* [Instructions for the task] Images within the entries are to be omitted; the remainder must be reproduced exactly.

--

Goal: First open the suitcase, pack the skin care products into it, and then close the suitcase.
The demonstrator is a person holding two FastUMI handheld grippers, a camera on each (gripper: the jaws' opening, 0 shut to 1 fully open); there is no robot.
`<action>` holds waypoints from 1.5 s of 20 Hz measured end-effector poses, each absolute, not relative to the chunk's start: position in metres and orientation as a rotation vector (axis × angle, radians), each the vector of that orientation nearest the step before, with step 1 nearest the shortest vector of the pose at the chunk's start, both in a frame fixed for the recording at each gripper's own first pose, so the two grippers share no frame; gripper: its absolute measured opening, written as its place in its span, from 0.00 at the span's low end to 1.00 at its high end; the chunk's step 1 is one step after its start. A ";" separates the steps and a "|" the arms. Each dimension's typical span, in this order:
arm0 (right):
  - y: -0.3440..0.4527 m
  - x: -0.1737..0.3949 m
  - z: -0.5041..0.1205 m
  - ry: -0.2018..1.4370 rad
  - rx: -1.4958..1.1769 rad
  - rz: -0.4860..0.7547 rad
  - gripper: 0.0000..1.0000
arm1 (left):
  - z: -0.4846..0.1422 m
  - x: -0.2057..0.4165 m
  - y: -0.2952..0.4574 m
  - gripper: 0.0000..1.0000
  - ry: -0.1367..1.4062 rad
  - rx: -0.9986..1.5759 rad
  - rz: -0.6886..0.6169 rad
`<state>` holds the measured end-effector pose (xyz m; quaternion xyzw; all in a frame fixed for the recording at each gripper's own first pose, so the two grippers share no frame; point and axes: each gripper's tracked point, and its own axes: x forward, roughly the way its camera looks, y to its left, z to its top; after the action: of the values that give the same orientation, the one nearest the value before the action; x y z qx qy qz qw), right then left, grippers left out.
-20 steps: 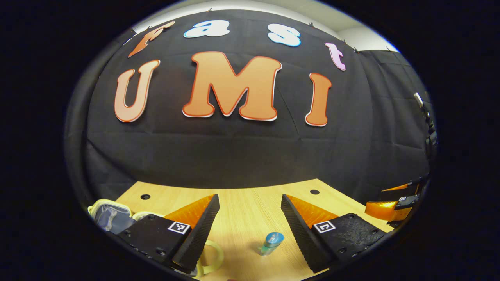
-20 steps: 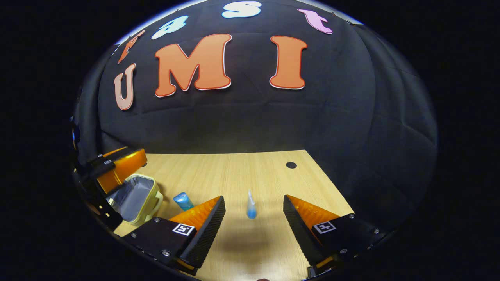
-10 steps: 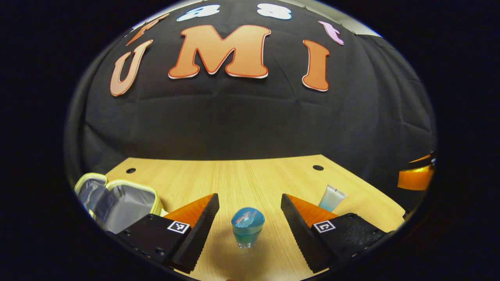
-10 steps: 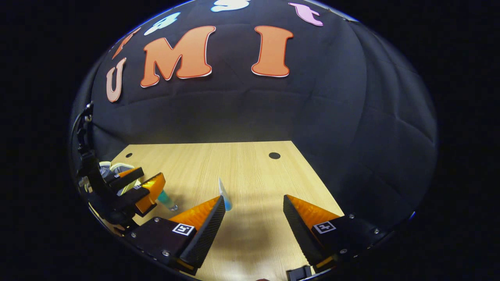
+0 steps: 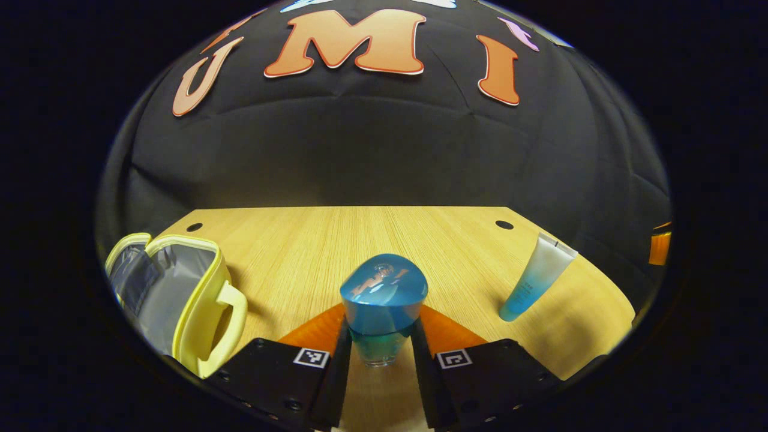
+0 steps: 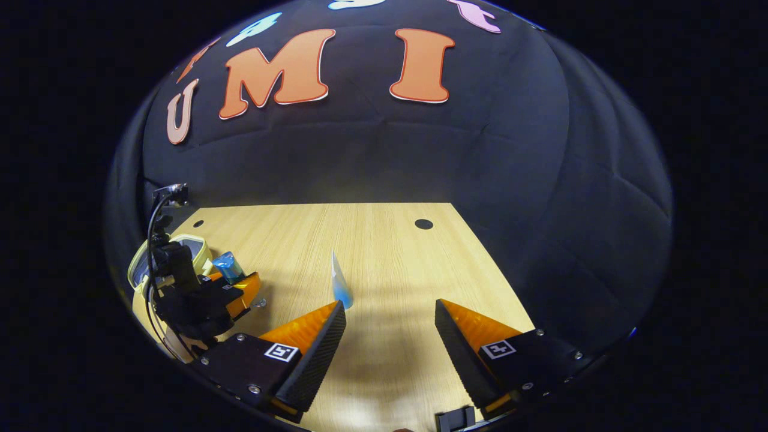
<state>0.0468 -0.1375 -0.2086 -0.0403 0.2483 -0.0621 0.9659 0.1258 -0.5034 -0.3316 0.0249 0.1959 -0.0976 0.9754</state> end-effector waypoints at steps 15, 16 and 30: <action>-0.061 0.128 -0.284 0.554 -0.125 0.049 0.95 | -0.200 0.028 -0.421 0.51 0.459 -0.093 -0.256; -0.062 0.136 -0.296 0.587 -0.123 0.048 0.94 | -0.196 0.024 -0.411 0.51 0.455 -0.080 -0.241; -0.056 0.131 -0.292 0.698 -0.111 0.003 0.26 | -0.199 0.002 -0.340 0.51 0.516 -0.102 -0.163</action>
<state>0.1313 -0.0561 -0.2922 -0.0542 0.3419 0.0016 0.9382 0.0018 -0.3396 -0.1991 -0.0501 0.2548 -0.0806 0.9623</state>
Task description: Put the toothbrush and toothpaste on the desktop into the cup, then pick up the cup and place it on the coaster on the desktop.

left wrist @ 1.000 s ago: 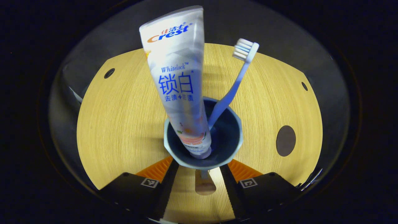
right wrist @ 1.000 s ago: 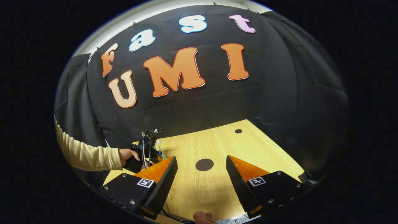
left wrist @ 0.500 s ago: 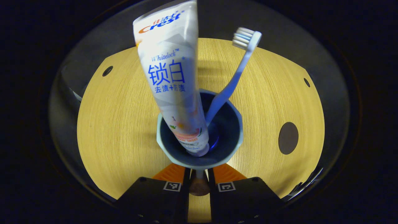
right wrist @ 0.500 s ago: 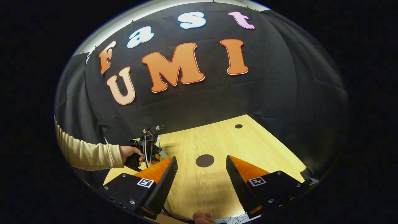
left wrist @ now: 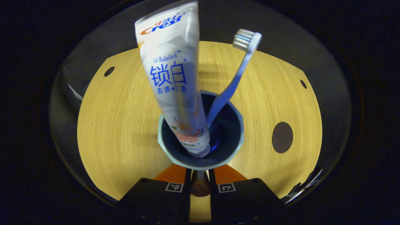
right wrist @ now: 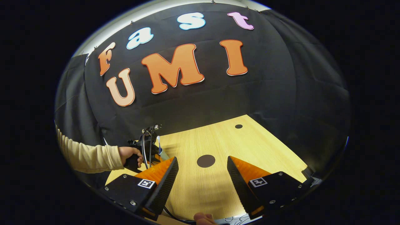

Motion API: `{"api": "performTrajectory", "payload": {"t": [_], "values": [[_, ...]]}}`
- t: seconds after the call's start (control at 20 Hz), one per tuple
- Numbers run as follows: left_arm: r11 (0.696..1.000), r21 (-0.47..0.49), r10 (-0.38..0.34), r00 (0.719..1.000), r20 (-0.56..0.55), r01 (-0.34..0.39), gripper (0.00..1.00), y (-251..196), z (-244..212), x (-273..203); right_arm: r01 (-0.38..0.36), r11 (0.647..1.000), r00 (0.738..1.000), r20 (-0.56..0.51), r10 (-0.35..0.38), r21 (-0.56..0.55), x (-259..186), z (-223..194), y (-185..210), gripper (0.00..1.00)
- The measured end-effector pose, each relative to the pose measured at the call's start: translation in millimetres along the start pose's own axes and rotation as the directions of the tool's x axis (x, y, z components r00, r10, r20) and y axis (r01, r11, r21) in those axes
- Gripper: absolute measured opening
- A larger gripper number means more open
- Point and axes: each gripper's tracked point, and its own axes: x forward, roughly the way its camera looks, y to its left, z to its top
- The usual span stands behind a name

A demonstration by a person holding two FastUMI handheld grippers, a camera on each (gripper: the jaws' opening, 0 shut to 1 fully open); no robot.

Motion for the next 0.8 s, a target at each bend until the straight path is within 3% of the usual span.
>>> {"api": "performTrajectory", "payload": {"t": [0.25, 0.45, 0.8], "values": [[0.997, 0.075, -0.032, 0.999, 0.004, 0.031, 0.25, 8, -2, 2, -0.025, 1.000, 0.998, 0.058, 0.025, -0.008, -11, 17, 13, 0.94], [0.989, 0.135, -0.064, 0.998, 0.009, 0.062, 0.25, 14, 1, 4, 0.016, 0.999, 0.997, 0.074, -0.013, -0.045, -20, 17, 2, 0.94], [0.963, 0.251, -0.107, 0.994, 0.014, 0.100, 0.25, 23, 6, 9, 0.131, 0.991, 0.988, 0.083, -0.131, -0.001, -42, 12, -36, 0.94]]}}
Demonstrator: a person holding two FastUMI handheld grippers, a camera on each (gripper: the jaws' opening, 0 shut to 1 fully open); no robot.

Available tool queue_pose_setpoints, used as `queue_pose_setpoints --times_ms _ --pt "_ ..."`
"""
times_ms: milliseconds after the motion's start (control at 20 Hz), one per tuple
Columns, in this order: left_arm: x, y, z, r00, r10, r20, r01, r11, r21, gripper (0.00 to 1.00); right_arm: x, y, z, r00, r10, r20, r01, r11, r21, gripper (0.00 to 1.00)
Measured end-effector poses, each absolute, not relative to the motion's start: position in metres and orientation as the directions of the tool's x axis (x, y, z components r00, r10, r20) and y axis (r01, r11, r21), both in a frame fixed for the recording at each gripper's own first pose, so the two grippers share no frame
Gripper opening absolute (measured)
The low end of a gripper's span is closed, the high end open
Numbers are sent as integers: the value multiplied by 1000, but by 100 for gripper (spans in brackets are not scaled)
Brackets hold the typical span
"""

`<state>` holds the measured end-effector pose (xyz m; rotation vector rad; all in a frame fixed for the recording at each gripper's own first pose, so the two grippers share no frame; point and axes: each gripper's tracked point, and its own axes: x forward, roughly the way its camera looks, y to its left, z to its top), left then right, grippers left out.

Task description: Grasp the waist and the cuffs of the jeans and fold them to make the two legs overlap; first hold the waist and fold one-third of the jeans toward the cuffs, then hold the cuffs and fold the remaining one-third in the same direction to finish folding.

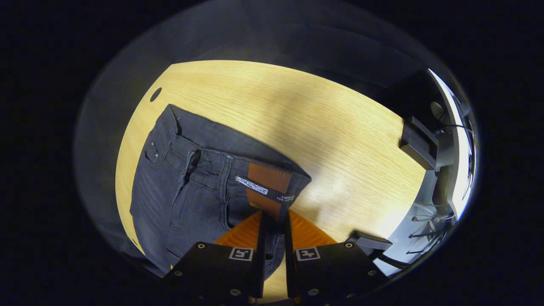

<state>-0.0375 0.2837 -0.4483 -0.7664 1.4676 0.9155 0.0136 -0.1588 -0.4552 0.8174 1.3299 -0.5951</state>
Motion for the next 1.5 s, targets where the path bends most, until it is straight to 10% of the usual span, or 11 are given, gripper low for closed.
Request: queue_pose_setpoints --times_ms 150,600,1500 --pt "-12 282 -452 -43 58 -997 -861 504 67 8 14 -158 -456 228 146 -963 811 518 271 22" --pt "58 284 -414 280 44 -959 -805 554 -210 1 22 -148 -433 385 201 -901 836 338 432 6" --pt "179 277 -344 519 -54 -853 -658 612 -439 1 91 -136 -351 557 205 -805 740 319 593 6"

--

* [Response to this exercise]
Goal: First open the suitcase, pack the skin care products into it, and then close the suitcase.
The demonstrator is a person holding two FastUMI handheld grippers, a camera on each (gripper: the jaws' opening, 0 shut to 1 fully open); there is no robot.
`<action>` holds waypoints from 1.5 s of 20 Hz measured end-effector poses, each absolute, not relative to the chunk's start: position in metres and orientation as a rotation vector (axis × angle, radians), each the vector of that orientation nearest the step before, with step 1 nearest the shortest vector of the pose at the chunk's start, both in a frame fixed for the recording at each gripper's own first pose, so the two grippers share no frame; gripper: its absolute measured opening, written as its place in its span, from 0.00 at the span's low end to 1.00 at its high end; the chunk's step 1 is one step after its start. A ";" separates the steps and a "|" the arms. Each dimension's typical span, in this order:
arm0 (right):
  - y: -0.3440..0.4527 m
  - x: -0.1737..0.3949 m
  - z: -0.5041..0.1205 m
  - ry: -0.2018..1.4370 rad
  - rx: -1.4958..1.1769 rad
  - rz: -0.4860..0.7547 rad
  - gripper: 0.0000..1.0000
arm1 (left):
  - z: -0.4846..0.1422 m
  - x: -0.2057..0.4165 m
  - y: -0.2952..0.4574 m
  - gripper: 0.0000..1.0000
  - ry: -0.1367..1.4062 rad
  - rx: -0.9986..1.5759 rad
  - rz: -0.6886..0.6169 rad
`<state>` holds the measured end-effector pose (xyz m; quaternion xyzw; all in a frame fixed for the recording at each gripper's own first pose, so the two grippers share no frame; point and axes: each gripper's tracked point, and its own axes: x forward, roughly the way its camera looks, y to its left, z to its top; after the action: of the values that give the same orientation, the one nearest the value before the action; x y z qx qy qz qw), right then left, grippers left out.
-20 steps: 
-20 steps: 
-10 steps: 
-10 steps: 
+0 steps: 
+0 steps: 
<state>0.0468 -0.1375 -0.2086 -0.0403 0.2483 -0.0621 0.9659 0.1258 -0.5034 -0.3316 0.0249 0.1959 -0.0976 0.9754</state> end-effector waypoints at steps 15, 16 and 30: <action>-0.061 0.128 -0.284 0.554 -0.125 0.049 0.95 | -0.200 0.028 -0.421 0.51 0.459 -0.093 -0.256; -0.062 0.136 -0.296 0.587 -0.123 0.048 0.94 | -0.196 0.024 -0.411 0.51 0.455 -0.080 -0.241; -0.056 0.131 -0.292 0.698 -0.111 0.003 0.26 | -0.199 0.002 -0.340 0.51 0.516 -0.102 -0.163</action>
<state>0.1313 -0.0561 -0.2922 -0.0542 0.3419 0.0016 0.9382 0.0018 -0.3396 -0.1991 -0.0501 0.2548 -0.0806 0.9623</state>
Task description: Put the toothbrush and toothpaste on the desktop into the cup, then pick up the cup and place it on the coaster on the desktop.

left wrist @ 1.000 s ago: 
right wrist @ 1.000 s ago: 
left wrist @ 0.500 s ago: 
right wrist @ 0.500 s ago: 
left wrist @ now: 
right wrist @ now: 

Motion API: `{"api": "performTrajectory", "payload": {"t": [_], "values": [[_, ...]]}}`
- t: seconds after the call's start (control at 20 Hz), one per tuple
- Numbers run as follows: left_arm: r11 (0.696..1.000), r21 (-0.47..0.49), r10 (-0.38..0.34), r00 (0.719..1.000), r20 (-0.56..0.55), r01 (-0.34..0.39), gripper (0.00..1.00), y (-251..196), z (-244..212), x (-273..203); right_arm: r01 (-0.38..0.36), r11 (0.647..1.000), r00 (0.738..1.000), r20 (-0.56..0.51), r10 (-0.35..0.38), r21 (-0.56..0.55), x (-259..186), z (-223..194), y (-185..210), gripper (0.00..1.00)
- The measured end-effector pose, each relative to the pose measured at the call's start: translation in millimetres along the start pose's own axes and rotation as the directions of the tool's x axis (x, y, z components r00, r10, r20) and y axis (r01, r11, r21) in those axes
- Gripper: absolute measured opening
- A larger gripper number means more open
- Point and axes: each gripper's tracked point, and its own axes: x forward, roughly the way its camera looks, y to its left, z to its top
- The usual span stands behind a name

A demonstration by a person holding two FastUMI handheld grippers, a camera on each (gripper: the jaws' opening, 0 shut to 1 fully open); no robot.

Motion for the next 0.8 s, a target at each bend until the straight path is within 3% of the usual span.
>>> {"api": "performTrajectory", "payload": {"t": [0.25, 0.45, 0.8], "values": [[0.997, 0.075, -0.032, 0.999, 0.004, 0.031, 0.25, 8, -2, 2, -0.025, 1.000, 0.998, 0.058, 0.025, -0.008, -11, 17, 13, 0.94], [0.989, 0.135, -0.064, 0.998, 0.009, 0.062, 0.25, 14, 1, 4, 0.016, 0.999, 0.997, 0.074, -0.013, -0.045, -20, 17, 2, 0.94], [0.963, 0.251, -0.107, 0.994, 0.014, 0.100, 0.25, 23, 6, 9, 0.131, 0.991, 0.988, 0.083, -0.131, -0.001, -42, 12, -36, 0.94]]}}
Demonstrator: a person holding two FastUMI handheld grippers, a camera on each (gripper: the jaws' opening, 0 shut to 1 fully open); no robot.

Available tool queue_pose_setpoints, used as `queue_pose_setpoints --times_ms _ --pt "_ ..."`
"""
times_ms: milliseconds after the motion's start (control at 20 Hz), one per tuple
Columns, in this order: left_arm: x, y, z, r00, r10, r20, r01, r11, r21, gripper (0.00 to 1.00); right_arm: x, y, z, r00, r10, r20, r01, r11, r21, gripper (0.00 to 1.00)
Measured end-effector poses, each absolute, not relative to the motion's start: position in metres and orientation as the directions of the tool's x axis (x, y, z components r00, r10, r20) and y axis (r01, r11, r21), both in a frame fixed for the recording at each gripper's own first pose, so the two grippers share no frame
Gripper opening absolute (measured)
The low end of a gripper's span is closed, the high end open
Numbers are sent as integers: the value multiplied by 1000, but by 100 for gripper (spans in brackets are not scaled)
Brackets hold the typical span
"""

`<state>` holds the measured end-effector pose (xyz m; rotation vector rad; all in a frame fixed for the recording at each gripper's own first pose, so the two grippers share no frame; point and axes: each gripper's tracked point, and its own axes: x forward, roughly the way its camera looks, y to its left, z to its top), left then right, grippers left out.

Task description: Grasp the waist and the cuffs of the jeans and fold them to make the two legs overlap; first hold the waist and fold one-third of the jeans toward the cuffs, then hold the cuffs and fold the remaining one-third in the same direction to finish folding.


<state>-0.0375 0.2837 -0.4483 -0.7664 1.4676 0.9155 0.0136 -0.1588 -0.4552 0.8174 1.3299 -0.5951</state>
Motion for the next 1.5 s, targets where the path bends most, until it is straight to 10% of the usual span, or 11 are given, gripper low for closed.
Request: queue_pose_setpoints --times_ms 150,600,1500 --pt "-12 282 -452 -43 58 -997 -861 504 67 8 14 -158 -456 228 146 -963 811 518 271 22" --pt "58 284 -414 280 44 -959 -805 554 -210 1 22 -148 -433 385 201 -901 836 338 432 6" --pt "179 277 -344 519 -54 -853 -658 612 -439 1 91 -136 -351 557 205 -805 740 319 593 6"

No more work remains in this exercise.